■ Your assignment
Look through the entries below for the line that contains "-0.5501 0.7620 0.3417", then set down that line and each one after it exactly, through the last.

Items from a data source
--------------------------------

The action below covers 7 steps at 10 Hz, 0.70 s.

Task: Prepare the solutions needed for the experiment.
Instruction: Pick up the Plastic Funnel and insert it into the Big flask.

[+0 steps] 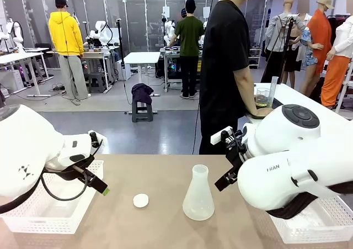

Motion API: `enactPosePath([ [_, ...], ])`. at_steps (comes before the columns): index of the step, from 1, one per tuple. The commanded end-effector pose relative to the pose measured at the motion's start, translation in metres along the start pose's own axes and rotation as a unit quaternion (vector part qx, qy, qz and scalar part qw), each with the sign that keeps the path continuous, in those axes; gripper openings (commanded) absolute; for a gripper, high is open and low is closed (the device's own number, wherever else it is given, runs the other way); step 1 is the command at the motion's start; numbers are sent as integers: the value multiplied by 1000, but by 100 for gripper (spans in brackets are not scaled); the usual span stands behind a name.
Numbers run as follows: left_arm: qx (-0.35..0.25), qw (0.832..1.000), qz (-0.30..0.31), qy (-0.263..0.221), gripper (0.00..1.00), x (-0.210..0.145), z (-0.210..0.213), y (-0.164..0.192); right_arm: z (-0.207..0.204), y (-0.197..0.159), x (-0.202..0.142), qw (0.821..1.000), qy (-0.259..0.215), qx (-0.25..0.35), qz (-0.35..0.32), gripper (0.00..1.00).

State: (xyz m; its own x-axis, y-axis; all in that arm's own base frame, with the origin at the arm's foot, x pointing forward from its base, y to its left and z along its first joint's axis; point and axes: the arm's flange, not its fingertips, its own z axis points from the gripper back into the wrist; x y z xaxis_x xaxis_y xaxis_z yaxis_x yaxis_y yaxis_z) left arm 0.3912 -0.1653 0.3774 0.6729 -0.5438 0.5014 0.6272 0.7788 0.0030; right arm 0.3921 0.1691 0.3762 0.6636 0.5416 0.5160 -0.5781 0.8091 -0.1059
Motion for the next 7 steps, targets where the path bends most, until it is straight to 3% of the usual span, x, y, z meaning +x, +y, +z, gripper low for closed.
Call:
enactPosePath([
  [1,-75,997,15,6,100,9,19,29,23,-19,5,996,-22,82,-19,100],
  [4,-180,978,100,-17,100,21,30,53,39,-44,9,973,-47,196,-109,100],
  [5,-206,973,104,-15,100,20,30,59,41,-48,9,970,-56,202,-122,100],
  [6,-206,974,91,-18,100,22,29,60,43,-45,11,979,-39,164,-115,100],
  [7,-175,980,94,-21,100,18,45,45,58,-31,13,974,-53,191,-109,100],
])
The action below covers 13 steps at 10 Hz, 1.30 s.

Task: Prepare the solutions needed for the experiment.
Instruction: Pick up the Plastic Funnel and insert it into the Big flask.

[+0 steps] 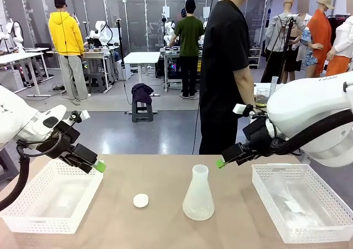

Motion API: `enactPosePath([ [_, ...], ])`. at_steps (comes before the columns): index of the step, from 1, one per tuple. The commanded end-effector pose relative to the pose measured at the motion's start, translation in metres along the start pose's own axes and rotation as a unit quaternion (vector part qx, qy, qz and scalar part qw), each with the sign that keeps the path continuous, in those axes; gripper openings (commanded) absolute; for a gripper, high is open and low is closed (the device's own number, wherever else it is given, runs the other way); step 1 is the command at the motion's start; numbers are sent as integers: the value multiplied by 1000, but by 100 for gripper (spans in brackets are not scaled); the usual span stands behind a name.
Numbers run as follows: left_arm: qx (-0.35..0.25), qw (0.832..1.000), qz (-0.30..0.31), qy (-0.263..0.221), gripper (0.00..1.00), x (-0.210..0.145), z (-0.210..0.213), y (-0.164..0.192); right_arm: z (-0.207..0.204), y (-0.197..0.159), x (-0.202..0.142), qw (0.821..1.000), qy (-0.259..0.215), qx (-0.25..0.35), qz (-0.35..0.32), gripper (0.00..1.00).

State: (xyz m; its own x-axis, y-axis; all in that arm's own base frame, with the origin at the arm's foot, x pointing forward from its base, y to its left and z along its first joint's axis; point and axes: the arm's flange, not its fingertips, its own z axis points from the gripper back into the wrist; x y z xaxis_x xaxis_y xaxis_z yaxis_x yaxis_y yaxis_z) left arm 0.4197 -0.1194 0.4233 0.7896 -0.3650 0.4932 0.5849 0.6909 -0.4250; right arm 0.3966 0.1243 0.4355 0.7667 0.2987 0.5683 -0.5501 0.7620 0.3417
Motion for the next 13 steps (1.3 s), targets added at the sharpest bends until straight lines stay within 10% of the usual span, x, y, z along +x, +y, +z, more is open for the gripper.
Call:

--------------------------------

■ Output for this exercise
State: (xyz m; its own x-axis, y-axis; all in that arm's own base frame, with the origin at the arm's foot, x pointing forward from its base, y to its left and z along its first joint's axis; point and axes: the arm's flange, not its fingertips, its own z axis points from the gripper back into the wrist; x y z xaxis_x xaxis_y xaxis_z yaxis_x yaxis_y yaxis_z) left arm 0.4197 -0.1194 0.4233 0.7896 -0.3650 0.4932 0.5849 0.6909 -0.4250; right arm 0.3966 0.1243 0.4355 0.7667 0.2987 0.5683 -0.5501 0.7620 0.3417
Motion for the next 13 steps (1.3 s), targets added at the sharpest bends until straight lines stay within 10% of the usual span, x, y, z along +x, +y, +z, more is open for the gripper.
Call:

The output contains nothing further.